In Kozhikode and Malappuram, however, the fear of fresh infections remains palpable and the government’s assurance has made little difference. People here continue to stay indoors, coming out only to buy essentials. Business is down in the markets while few travel by bus and train.

Even the Government Medical College Hospital in Kozhikode, where 14 of the infected were treated, wears a deserted look. Hospital authorities said the facility used to attract over 3,000 patients a day but the number had come down drastically since May 20, when the presence of the Nipah virus was confirmed. “Less than 200 patients came here on Monday,” they said.

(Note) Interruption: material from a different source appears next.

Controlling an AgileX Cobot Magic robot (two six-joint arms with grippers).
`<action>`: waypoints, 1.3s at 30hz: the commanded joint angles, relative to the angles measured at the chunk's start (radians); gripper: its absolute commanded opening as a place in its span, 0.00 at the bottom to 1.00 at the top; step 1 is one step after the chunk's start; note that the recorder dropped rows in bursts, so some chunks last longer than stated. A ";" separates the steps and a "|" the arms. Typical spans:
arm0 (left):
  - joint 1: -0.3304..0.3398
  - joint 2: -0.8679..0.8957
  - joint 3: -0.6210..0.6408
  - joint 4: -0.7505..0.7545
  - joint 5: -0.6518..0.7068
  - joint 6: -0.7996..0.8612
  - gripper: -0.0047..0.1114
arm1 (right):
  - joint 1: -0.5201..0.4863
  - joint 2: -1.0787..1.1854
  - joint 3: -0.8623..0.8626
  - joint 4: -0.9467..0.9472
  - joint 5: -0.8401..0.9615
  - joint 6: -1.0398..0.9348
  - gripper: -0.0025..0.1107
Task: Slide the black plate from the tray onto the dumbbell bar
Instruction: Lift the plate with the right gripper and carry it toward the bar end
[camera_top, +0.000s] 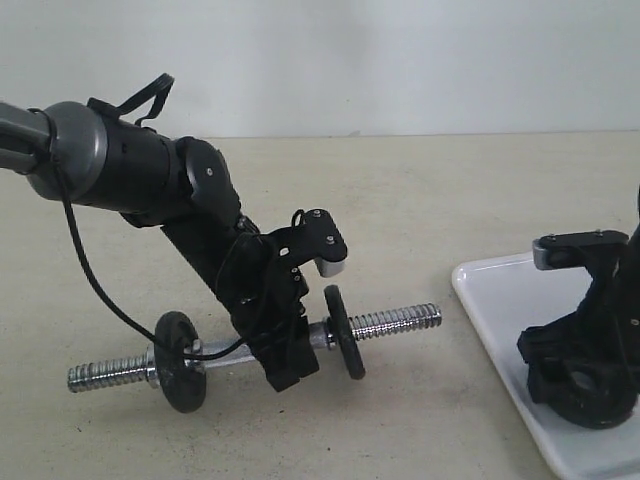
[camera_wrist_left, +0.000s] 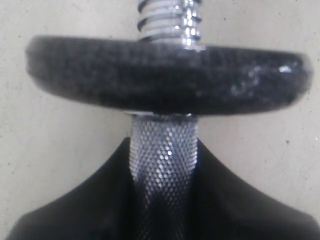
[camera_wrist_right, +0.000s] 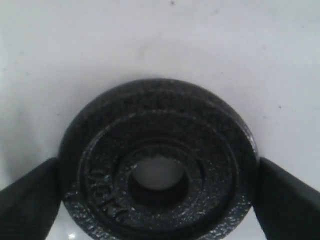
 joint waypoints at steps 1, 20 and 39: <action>0.002 -0.023 0.017 0.063 0.053 0.008 0.08 | -0.001 0.002 -0.035 0.303 0.009 -0.283 0.02; 0.002 -0.081 0.017 0.056 0.071 0.001 0.08 | -0.192 0.002 -0.105 0.979 0.374 -0.912 0.02; 0.002 -0.173 0.017 0.008 0.079 0.000 0.08 | -0.200 0.004 -0.105 1.171 0.582 -1.096 0.02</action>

Ismail, who sells books and lottery tickets near the hospital entrance, attested to this, adding that his business had suffered as a result. “I used to earn Rs 500 before Nipah outbreak, now I can’t even get Rs 100,” he said.

Ismail has now taken to selling face masks at Rs 5 a piece, but there are few takers for these as well. “People come here wearing face masks,” he said. “A few people buy it from me.”

The Government Medical College Hospital in Kozhikode treated 200 patients on Monday compared to its usual volume of 3,000 a day.

Bus travel down

The Nipah scare has taken a big toll on public transport in Kozhikode.

With many people avoiding bus travel for fear of contracting the virus from their fellow passengers, bus operators have been forced to cut down the number of trips by almost half on many routes here.

“People are scared to travel to places hit by the Nipah virus,” said K Radhakrishnan, general secretary of the Kozhikode District Bus Operators’ Association.

He said the average daily collection from each bus had plummeted from Rs 8,000 to Rs 3,000. “The daily collection is not enough to pay the labour wages. We cannot afford to run the service incurring losses,” he said. “With the drop in revenue, bus owners [have] decided to stop the service on many routes.”

Face masks are everywhere in Kozhikode.

Bitter times for fruit market

While business is down on the whole, fruit sales have been hit particularly hard in Kozhikode, which is Kerala’s largest fruit market. Rumours that the virus spreads through fruit bitten by bats have not helped.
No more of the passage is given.